Find the string "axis" in the data, then copy every line where it is found.

**DATASET EXCERPT**
—————

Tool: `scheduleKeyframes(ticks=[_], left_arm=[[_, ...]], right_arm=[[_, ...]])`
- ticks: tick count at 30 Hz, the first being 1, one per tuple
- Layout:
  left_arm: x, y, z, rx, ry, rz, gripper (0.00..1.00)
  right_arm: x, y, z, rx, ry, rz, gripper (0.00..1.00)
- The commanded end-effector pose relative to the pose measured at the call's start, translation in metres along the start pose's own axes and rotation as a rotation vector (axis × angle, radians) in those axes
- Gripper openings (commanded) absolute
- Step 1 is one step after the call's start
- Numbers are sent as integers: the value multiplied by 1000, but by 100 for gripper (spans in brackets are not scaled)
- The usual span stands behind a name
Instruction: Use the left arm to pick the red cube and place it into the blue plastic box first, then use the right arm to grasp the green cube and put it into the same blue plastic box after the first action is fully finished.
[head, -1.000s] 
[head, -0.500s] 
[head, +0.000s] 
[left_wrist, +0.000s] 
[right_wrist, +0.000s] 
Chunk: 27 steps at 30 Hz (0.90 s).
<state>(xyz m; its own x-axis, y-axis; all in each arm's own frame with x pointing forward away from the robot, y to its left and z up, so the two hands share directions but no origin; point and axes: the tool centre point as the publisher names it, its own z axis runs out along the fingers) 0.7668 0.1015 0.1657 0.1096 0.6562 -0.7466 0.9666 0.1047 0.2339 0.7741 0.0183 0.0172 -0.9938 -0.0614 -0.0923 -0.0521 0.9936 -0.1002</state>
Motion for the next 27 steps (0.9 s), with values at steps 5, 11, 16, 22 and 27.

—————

**OUTPUT OF THE EXERCISE**
- The commanded end-effector pose relative to the pose measured at the call's start, translation in metres along the start pose's own axes and rotation as a rotation vector (axis × angle, radians) in those axes
<state>(xyz m; its own x-axis, y-axis; all in each arm's own frame with x pointing forward away from the robot, y to its left and z up, so the two hands share directions but no origin; point and axes: the tool centre point as the publisher names it, its own z axis runs out along the fingers) 0.7668 0.1015 0.1657 0.1096 0.6562 -0.7466 0.9666 0.1047 0.2339 0.7741 0.0183 0.0172 -0.9938 -0.0614 -0.0923 -0.0521 0.9936 -0.1002</state>

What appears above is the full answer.